▸ WHAT TO WORK ON: Work out how many lines of the listing below hold the word "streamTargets", and give that number only.

────────────────

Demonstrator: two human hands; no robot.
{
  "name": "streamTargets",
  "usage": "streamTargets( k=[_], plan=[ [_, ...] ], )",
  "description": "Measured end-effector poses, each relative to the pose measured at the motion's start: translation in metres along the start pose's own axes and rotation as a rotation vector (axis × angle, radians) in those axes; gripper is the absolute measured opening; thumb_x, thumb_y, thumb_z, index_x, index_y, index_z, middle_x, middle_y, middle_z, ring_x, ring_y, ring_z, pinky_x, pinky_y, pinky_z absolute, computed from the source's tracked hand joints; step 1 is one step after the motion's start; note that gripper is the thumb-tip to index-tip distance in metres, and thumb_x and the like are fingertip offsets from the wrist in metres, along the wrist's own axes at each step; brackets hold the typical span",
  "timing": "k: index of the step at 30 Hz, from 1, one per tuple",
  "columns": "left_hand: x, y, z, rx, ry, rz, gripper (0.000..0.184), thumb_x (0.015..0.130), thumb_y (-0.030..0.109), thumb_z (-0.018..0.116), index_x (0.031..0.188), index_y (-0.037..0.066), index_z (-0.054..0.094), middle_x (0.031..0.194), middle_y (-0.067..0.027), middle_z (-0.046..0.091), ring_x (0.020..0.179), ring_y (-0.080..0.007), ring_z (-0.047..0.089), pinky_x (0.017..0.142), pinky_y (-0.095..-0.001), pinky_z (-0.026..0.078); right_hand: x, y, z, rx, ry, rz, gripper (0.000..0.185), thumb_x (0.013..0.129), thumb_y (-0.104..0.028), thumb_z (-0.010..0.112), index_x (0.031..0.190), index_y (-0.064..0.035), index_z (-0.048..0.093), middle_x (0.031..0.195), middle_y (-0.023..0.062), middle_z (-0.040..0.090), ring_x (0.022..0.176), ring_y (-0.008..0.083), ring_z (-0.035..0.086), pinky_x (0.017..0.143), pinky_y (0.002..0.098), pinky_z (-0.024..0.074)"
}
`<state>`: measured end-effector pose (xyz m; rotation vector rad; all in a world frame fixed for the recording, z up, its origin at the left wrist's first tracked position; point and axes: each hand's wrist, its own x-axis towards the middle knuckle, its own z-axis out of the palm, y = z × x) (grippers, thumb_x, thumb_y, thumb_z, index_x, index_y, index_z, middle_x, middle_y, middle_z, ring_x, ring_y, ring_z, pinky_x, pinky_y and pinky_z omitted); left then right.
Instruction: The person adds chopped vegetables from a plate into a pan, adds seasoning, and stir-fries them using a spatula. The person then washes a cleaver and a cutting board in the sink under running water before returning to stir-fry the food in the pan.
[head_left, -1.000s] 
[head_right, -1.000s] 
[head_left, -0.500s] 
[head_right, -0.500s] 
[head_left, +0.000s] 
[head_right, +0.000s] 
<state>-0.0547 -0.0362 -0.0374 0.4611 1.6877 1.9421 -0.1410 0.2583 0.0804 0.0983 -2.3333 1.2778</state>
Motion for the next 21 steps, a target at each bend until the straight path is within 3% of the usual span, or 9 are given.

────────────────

▸ WRITTEN RESPONSE: 2